I’m not against it, I mean I’ve done it a few times, on purpose. (If I didn’t do it on purpose I don’t count it unless I pick up the book (so to speak) and say yeah I’m not going to read you after all.) It’s hard for me to give up on a book, even if I’m not enjoying it. That really doesn’t make sense, do I really have time to read something I don’t like? After all, there are literally tens of thousands of books, plus, to be discovered by my brain and yours. There are 196 books on my Goodreads want-to-read shelf, and I promise you that list will grow because that list doesn’t include every sequel or installment in series I’ve found and have yet to learn I like.

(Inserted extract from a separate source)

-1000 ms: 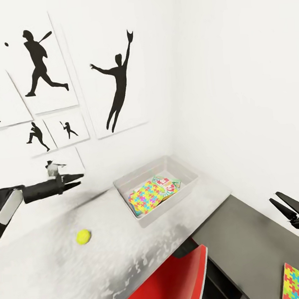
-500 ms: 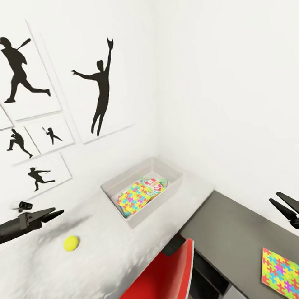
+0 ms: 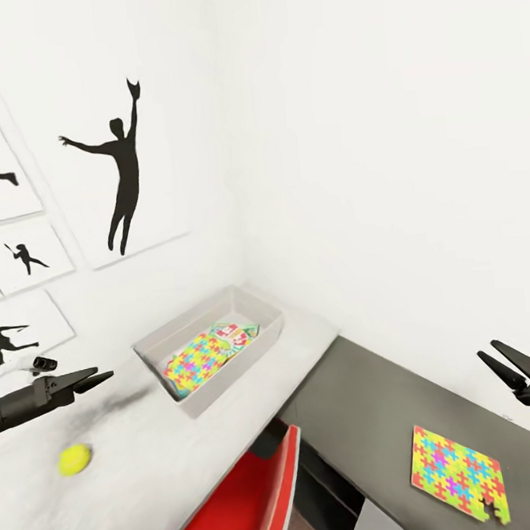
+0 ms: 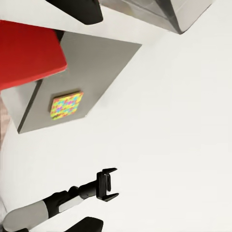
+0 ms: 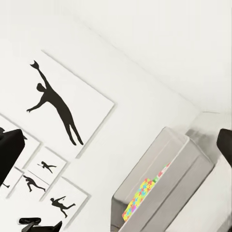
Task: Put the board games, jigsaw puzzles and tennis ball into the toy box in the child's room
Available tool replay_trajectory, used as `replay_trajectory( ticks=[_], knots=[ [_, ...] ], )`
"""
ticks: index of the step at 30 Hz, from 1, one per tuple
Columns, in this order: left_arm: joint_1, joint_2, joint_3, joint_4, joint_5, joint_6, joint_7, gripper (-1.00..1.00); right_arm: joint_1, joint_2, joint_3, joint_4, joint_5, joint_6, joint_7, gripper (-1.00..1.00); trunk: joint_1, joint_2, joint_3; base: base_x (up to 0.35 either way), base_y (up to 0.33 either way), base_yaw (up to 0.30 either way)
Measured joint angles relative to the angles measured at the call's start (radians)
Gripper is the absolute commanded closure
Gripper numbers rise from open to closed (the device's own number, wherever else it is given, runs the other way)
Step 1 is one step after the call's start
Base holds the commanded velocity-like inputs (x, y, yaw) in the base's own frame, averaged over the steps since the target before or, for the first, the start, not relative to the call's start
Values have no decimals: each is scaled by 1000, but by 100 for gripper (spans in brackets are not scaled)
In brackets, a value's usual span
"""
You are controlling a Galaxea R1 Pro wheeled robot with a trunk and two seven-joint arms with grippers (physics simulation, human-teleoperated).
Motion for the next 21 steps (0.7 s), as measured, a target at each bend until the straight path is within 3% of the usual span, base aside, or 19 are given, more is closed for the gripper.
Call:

If I find a new author and I like their work then I’m going to see what else they’ve written. I’m probably going to follow them if I like them a lot. So in the case of Patricia McKillip, I have a lot of back reading to do. No I don’t read every book by every author I enjoy but it’s possible that I could (in theory). Every year hundreds, thousands of new books are published, many are debuts. That means more authors and series to add to my list. Unless I learn how to read a book a day, it’s safe to say I’ll never get to every book I might want to read out there.

So it is I keep asking myself, do you DNF? AHHHHHH! It’s so hard! Even after everything I just said about all the books out there, when I’m reading a book I feel like I HAVE to finish it. There’s a stain in my mind when I see those books I said OMG I can’t do this. What if it got better after I quit? But what if it never did? What if the ending kind of makes it worth it? Then just read the ending. But where exactly is the ending?

My great aunt and I had lunch the other day and we talked about this DNF. Do you DNF my dear aunt? Her answer wasn’t yes or no, but in summary it was yes. She will flip forward a dozen or so pages and if it gets better, great, if it doesn’t she skips to the end and reads the ending. At the very least, you gotta know how it ends right? She agreed, why spend time reading something you don’t like?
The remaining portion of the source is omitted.